Os trabalhadores das carreiras especiais – nomeadamente militares e magistrados – que tenham tido uma promoção desde janeiro de 2018 não vão recuperar qualquer tempo de serviço, dita o diploma do Governo que foi promulgado pelo Presidente da República e que entra esta terça-feira em vigor.

Esta notícia é avançada esta terça-feira pelo Jornal de Negócios. “Aos trabalhadores que, após o dia 1 de janeiro de 2018, tenham alteração do seu escalão ou posicionamento remuneratório, em resultado de promoção, não é contabilizado o período de tempo de serviço previsto no artigo anterior”, lê-se no diploma.

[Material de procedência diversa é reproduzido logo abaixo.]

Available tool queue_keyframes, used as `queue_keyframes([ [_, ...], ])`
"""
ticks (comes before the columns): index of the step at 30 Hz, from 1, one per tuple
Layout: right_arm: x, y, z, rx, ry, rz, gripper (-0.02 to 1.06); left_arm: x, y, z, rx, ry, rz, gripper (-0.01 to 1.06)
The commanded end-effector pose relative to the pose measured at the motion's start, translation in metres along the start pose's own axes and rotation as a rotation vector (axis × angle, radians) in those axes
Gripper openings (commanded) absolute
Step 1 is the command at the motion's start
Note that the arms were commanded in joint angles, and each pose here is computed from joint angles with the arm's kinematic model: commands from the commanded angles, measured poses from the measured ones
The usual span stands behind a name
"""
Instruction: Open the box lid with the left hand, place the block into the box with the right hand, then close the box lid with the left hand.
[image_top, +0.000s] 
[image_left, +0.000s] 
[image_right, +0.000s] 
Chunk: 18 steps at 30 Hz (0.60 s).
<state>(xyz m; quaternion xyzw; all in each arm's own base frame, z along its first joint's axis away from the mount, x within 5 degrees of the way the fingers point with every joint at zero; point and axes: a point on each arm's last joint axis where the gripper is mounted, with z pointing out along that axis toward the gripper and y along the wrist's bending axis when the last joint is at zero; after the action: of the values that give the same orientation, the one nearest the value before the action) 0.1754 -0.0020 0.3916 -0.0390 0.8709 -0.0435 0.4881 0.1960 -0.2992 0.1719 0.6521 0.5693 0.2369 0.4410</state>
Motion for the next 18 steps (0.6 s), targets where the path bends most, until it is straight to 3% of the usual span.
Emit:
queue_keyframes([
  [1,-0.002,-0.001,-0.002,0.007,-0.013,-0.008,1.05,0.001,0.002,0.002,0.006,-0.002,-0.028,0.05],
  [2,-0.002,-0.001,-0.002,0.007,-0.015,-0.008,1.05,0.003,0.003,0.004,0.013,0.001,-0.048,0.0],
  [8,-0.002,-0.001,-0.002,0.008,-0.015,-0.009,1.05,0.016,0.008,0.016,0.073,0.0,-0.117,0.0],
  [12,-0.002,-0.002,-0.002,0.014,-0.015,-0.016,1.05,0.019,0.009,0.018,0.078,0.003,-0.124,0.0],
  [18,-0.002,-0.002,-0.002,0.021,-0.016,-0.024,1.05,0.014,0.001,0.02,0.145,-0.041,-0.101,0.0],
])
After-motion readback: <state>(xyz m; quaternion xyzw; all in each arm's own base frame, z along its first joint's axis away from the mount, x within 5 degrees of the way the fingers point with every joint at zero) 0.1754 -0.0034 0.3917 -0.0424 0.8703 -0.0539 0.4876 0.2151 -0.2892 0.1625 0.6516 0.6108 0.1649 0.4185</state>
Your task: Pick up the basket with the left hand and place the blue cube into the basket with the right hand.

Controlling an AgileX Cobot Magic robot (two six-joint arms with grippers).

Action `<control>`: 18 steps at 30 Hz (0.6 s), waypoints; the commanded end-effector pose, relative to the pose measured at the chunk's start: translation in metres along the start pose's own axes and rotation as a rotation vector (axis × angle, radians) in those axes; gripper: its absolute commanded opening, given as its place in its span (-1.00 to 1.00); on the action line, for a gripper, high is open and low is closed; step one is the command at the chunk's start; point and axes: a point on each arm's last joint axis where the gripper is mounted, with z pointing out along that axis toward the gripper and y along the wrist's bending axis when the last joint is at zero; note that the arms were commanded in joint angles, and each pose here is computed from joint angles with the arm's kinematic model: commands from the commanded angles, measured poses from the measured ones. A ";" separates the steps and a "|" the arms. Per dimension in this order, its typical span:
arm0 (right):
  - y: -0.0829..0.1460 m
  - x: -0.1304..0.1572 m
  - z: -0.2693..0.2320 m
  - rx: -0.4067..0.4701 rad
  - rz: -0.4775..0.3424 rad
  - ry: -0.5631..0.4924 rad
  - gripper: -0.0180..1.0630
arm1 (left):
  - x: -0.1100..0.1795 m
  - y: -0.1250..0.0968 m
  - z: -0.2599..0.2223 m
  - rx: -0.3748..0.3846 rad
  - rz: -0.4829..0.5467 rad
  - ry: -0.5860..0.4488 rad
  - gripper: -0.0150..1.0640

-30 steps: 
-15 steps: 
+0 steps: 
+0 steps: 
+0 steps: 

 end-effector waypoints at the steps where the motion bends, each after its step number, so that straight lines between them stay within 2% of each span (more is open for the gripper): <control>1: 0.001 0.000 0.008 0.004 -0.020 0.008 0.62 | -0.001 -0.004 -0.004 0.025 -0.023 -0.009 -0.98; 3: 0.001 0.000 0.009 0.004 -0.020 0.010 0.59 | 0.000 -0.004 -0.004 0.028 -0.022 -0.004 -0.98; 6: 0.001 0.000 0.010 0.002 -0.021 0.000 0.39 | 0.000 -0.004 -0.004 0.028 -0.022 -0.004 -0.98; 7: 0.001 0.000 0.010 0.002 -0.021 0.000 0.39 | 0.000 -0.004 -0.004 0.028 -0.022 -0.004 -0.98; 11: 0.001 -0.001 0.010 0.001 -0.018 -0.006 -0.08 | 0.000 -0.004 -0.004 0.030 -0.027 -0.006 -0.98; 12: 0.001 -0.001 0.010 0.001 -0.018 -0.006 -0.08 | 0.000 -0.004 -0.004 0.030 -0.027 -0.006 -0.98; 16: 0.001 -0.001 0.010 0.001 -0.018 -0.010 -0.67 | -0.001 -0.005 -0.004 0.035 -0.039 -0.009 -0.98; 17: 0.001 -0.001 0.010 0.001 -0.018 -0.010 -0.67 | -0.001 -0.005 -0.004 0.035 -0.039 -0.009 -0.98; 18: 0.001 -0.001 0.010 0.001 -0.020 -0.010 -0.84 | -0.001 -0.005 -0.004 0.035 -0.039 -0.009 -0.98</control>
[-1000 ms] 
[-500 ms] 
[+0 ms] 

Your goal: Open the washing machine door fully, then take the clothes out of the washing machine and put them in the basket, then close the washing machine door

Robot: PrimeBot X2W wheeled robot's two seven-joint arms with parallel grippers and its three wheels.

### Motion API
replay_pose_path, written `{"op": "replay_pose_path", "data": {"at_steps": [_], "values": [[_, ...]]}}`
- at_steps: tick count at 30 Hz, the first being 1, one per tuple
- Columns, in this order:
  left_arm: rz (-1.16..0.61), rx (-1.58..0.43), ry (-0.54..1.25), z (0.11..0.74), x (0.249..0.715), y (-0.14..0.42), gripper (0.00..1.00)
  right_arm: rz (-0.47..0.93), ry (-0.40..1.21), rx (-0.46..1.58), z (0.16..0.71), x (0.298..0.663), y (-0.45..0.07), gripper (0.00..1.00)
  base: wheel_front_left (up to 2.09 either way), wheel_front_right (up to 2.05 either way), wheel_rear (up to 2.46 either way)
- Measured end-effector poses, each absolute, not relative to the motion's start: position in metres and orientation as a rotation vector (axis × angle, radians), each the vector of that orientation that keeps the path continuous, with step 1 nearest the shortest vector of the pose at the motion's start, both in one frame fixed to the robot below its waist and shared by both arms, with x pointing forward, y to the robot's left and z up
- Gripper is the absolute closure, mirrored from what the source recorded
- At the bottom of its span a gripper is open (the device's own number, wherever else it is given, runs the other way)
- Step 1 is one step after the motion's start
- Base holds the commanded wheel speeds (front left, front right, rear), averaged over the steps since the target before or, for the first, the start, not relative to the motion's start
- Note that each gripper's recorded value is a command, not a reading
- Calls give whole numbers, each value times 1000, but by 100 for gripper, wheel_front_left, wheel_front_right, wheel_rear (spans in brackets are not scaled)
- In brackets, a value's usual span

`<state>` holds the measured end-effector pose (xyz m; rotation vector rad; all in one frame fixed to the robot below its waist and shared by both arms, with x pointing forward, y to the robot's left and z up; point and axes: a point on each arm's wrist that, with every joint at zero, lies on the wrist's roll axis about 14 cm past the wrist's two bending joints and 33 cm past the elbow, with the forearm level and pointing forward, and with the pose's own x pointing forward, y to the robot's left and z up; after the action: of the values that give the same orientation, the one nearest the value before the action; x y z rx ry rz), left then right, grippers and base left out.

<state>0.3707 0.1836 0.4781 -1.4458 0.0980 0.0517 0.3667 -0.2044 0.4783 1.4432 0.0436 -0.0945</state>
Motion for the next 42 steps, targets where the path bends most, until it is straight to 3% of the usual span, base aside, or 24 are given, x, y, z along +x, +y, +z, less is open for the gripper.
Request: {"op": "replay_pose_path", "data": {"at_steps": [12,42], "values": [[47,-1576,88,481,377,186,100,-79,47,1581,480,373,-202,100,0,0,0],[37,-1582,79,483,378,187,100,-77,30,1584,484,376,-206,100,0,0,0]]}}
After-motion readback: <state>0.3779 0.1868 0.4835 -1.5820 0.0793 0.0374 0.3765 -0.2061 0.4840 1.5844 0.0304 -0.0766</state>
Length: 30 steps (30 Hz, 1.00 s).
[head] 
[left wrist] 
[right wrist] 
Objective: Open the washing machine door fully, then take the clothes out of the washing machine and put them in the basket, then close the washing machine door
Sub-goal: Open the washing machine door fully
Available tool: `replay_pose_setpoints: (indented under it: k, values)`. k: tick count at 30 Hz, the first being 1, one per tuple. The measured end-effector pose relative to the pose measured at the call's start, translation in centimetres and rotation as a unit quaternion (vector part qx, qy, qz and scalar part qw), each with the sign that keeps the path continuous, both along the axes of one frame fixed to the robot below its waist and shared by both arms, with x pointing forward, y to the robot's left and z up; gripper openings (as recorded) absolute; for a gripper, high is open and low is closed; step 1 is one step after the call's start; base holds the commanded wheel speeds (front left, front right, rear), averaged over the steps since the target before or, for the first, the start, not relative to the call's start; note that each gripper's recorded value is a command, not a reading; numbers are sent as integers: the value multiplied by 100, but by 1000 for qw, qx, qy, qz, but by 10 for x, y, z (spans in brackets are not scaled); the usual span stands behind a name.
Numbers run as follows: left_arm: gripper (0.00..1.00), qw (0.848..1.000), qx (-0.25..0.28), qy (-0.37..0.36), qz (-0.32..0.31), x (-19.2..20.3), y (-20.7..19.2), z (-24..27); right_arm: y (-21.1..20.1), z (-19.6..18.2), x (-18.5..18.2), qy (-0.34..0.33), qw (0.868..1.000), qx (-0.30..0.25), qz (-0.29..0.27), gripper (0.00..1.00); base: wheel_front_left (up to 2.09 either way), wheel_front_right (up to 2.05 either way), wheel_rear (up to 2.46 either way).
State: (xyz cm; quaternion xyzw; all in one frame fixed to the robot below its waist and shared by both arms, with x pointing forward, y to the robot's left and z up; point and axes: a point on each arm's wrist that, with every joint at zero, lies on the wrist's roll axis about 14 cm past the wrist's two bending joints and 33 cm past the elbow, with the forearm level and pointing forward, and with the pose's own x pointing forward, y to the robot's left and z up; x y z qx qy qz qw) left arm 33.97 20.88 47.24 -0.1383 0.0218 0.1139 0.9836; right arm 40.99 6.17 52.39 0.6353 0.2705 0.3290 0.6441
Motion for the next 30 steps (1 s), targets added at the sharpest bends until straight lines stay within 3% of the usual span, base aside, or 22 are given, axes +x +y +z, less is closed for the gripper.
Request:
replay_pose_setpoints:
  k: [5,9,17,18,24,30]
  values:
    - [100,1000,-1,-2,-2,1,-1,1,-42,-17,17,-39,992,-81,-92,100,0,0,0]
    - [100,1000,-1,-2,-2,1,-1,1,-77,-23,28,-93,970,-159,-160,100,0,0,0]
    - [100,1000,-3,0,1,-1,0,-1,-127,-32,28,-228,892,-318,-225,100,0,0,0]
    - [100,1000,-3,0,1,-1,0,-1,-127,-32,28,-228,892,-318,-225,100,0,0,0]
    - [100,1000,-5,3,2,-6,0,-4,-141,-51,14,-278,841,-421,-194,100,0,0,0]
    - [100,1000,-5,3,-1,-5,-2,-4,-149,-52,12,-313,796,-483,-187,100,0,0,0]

Além disso, o decreto-lei também confirma que ninguém recupera mais de 50% dos últimos sete anos anos de congelamento.

A versão final do decreto-lei para a recuperação do tempo de serviço é mais drástica

do que as versões preliminares que chegaram às mãos dos sindicatos, há dois meses. Nestas, estava previsto que qualquer promoção diminuísse o tempo a recuperar, uma vez que só seria considerado o tempo desde essa data.

Em declarações ao Jornal de Negócios, César Nogueira, da Associação dos Profissionais da Guarda (GNR), disse considerar que todo o diploma é negativo, mas que esta norma vai ajudar a evitar “sobreposições”.

Questionado pelo jornal, o Ministério das Finanças não esclareceu quantas pessoas tiveram promoções desde o início de 2018.